Housing New Zealand says it is spending more than $20,000 repairing homes that become vacant, and reducing the likelihood of mould.
Last week, Radio New Zealand told the story of an Auckland woman Te Ao Marama Wensor whose mouldy state home is being partially blamed for severe health problems in her son, Iriah.
This week, she turned down the offer of another home, saying it too was mouldy.
But Housing New Zealand said the house was not ready.
The house itself is in a poor state.
Most of the walls have holes and peeling wallpaper, and all the walls are scribbled on.
The carpets are stained and in the kitchen, in the area where the fridge was, is a mass of dead cockroaches.
John Tubberty, the regional portfolio manager for Housing New Zealand, said some walls were also mouldy.

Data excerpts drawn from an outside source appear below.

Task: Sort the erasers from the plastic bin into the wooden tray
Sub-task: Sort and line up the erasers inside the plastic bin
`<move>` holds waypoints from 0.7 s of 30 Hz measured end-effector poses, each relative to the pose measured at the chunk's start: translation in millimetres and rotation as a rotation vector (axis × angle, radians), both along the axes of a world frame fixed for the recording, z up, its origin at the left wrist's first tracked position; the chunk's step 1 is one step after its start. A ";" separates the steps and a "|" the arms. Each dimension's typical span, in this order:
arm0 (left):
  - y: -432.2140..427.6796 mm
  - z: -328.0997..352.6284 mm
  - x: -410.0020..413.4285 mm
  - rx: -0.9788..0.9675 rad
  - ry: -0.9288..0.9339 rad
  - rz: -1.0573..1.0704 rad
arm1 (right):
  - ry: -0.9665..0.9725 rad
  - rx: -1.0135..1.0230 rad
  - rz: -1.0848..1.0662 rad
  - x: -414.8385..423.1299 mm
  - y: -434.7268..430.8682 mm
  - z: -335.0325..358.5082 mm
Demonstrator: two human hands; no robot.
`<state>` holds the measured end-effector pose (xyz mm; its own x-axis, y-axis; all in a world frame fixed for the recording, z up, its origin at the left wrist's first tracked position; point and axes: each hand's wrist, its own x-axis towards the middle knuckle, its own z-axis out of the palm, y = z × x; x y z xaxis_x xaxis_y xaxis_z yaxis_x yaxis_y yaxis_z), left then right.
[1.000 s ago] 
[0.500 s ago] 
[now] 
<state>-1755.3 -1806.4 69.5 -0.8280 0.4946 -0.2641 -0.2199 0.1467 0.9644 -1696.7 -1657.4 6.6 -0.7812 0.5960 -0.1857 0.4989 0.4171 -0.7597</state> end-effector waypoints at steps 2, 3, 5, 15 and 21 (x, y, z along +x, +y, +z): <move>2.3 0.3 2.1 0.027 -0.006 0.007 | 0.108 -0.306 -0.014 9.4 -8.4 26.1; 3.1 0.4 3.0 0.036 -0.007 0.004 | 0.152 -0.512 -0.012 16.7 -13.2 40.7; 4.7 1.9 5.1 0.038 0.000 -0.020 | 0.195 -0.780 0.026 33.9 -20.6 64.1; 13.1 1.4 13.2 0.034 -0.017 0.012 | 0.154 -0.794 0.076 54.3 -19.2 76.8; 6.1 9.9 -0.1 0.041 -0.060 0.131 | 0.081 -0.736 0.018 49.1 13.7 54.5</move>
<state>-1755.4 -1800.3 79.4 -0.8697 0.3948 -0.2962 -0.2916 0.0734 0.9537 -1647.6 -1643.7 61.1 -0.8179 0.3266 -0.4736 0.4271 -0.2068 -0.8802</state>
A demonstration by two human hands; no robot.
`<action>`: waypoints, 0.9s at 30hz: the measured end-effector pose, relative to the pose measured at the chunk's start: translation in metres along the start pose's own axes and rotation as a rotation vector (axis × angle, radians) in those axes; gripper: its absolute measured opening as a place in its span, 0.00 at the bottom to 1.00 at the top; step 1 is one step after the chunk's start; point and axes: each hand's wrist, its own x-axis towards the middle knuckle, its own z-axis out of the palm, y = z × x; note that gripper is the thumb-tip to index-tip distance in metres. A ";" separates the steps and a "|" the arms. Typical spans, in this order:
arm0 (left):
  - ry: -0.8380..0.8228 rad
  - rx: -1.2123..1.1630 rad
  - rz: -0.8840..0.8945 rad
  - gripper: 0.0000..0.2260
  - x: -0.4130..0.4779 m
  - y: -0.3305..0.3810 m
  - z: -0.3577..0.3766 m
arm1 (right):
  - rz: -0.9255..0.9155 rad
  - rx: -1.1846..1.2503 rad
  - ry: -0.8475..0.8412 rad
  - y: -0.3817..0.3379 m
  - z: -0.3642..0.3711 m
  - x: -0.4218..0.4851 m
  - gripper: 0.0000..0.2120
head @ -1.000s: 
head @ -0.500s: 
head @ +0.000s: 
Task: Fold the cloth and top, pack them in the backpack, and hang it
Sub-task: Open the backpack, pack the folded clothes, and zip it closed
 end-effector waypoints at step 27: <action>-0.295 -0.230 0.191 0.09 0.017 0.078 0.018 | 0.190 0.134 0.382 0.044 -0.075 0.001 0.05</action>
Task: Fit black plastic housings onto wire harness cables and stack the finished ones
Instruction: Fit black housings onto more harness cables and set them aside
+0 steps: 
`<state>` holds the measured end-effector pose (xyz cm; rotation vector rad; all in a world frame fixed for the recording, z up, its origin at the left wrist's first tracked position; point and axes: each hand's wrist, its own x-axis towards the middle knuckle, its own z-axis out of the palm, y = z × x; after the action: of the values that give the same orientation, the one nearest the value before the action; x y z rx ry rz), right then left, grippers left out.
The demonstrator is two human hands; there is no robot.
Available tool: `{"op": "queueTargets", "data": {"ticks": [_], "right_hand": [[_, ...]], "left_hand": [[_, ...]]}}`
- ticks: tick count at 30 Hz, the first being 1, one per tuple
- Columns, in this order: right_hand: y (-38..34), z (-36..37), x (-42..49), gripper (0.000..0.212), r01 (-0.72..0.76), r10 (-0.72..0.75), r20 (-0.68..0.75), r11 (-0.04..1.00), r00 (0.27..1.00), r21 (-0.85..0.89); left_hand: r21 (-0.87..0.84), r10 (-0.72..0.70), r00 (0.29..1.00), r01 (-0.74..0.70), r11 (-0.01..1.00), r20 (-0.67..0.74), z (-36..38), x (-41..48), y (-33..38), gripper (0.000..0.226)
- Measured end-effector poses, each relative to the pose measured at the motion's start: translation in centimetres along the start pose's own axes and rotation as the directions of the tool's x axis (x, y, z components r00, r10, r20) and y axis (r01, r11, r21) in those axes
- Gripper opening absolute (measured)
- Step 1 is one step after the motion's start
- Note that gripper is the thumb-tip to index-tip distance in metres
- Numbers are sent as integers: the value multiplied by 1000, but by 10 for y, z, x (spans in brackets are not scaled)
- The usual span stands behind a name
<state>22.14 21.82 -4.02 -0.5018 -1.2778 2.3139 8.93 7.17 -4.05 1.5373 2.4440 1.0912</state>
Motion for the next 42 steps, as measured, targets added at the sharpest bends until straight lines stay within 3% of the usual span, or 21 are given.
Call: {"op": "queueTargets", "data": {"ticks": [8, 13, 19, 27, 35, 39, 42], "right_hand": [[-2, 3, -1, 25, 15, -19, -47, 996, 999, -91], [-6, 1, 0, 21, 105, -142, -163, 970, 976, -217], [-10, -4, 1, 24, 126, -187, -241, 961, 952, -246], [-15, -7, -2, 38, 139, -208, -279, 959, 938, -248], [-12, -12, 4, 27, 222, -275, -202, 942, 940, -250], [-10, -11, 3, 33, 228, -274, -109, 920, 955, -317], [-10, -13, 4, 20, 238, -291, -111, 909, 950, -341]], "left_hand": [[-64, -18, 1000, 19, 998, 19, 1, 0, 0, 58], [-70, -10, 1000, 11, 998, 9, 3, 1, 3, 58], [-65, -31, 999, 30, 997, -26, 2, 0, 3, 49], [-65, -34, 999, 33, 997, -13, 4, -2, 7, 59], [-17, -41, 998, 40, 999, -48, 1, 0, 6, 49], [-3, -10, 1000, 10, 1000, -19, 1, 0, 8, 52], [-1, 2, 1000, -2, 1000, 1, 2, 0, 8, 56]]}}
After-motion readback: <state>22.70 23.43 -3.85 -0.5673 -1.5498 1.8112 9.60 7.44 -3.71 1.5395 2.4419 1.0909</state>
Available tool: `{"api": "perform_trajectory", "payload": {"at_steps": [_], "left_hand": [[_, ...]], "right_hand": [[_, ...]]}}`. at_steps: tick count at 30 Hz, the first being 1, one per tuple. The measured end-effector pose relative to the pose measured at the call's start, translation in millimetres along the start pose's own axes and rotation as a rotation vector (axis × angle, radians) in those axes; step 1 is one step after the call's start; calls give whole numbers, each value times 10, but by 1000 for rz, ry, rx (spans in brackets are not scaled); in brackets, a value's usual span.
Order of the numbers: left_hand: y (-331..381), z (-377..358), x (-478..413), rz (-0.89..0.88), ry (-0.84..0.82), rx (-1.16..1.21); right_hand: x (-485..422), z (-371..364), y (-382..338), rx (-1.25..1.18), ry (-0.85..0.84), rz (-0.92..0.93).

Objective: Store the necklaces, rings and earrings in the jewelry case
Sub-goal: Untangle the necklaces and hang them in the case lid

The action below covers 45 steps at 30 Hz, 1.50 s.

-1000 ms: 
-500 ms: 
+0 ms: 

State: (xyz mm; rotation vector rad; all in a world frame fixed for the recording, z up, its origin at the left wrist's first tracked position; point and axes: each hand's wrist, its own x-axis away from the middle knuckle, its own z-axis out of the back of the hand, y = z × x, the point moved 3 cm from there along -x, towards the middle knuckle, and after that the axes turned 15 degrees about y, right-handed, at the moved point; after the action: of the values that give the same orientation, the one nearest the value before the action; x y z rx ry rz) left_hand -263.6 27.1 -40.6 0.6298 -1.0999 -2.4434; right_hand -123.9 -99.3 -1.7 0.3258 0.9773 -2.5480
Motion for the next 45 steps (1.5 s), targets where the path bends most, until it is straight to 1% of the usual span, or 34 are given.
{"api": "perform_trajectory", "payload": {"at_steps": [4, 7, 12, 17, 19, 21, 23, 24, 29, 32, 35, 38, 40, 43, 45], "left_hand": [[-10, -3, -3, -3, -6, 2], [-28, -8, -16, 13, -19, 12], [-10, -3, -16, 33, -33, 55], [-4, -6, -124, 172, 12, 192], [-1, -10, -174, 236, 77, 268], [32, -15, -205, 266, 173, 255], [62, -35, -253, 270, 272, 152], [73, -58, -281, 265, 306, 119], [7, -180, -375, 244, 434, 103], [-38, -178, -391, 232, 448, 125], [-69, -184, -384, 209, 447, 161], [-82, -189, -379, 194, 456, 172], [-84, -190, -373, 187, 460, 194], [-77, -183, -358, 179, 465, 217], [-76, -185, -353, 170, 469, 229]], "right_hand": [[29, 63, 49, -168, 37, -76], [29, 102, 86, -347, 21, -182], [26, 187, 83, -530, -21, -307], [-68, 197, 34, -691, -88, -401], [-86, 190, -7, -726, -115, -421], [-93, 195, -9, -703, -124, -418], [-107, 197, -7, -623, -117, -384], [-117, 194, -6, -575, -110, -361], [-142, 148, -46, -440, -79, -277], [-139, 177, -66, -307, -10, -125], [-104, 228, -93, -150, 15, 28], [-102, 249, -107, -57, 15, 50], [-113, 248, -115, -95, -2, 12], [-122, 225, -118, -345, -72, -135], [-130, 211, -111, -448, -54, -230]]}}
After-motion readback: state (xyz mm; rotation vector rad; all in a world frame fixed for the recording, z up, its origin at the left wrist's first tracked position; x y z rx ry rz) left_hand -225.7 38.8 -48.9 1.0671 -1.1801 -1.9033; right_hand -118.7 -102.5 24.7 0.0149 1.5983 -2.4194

"It's from a build-up of moisture in the room, no ventilation, and no-one wiping it down.
We get our properties tested quite often, and air tested, and you can get certain types of mould which can be cleaned by the tenant, versus the risky stuff like stachybotrys which you have to get professionally removed."
Mr Tubberty said it was arguable that the dirty marks on curtains, windows, and around walls was mould.
"It could just be dirt and grime from cleaning," he said. "If you don't ventilate, a lot of that dirt on the windows that you see there just would be results of cooking without opening the windows."
He said the average spend to get a recently vacated HNZ house up to standard for the next tenant was $10,000, but this property would probably need $23,000 of work.
Housing New Zealand area manager Scott Foley said housekeeping was a shared responsibility between the agency and the tenants.
"If the mould is quite minor, we'll ask the tenant to clean it up because it is their responsibility at the end of the day to keep the home in a reasonably clean and tidy condition.
"If we identify that the home has a leak and there's some mould as a result of that, then that's something we need to maintain as a business, so we'll be liaising with our contract team, our maintenance team, to get in as soon as possible and repair that."
Figures from June showed there were 4541 applications on the social housing register - with 49.9 percent of them in Auckland.
Scott Foley said they prepared homes in an average time of 25 days.
"We turn around our vacant houses as quickly as we can. If you think we have 7000 - 8000 vacant homes per annum, if we can shave a day off each of those homes, then we're housing more people in the long run."
Just around the corner from the first house is one that is almost ready.
Gardeners are working at the four-bedroomed house, and the new kitchen is being fitted.
Mr Tubberty said he knew that even when they provided heaters, some tenants could not afford to use them, so to help heat retention and reduce mould build-up, home upgrades were changing.
One change is to install plastic "wet walls" around entire bathrooms.
"We've been doing it for a few years now. It makes it easier for tenants to clean. We've now included the ceilings as well because we know tenants find it hard to clean the ceilings so putting wet wall linings up there, it protects the asset, makes it easier to clean, reduces the incidents of mould."
Mr Tubberty said cooker range hoods and extractor fans are now mandatory, and thermal curtains are in 15,000 homes.
Houses were still inspected at least once a year, and air checks could also be carried out.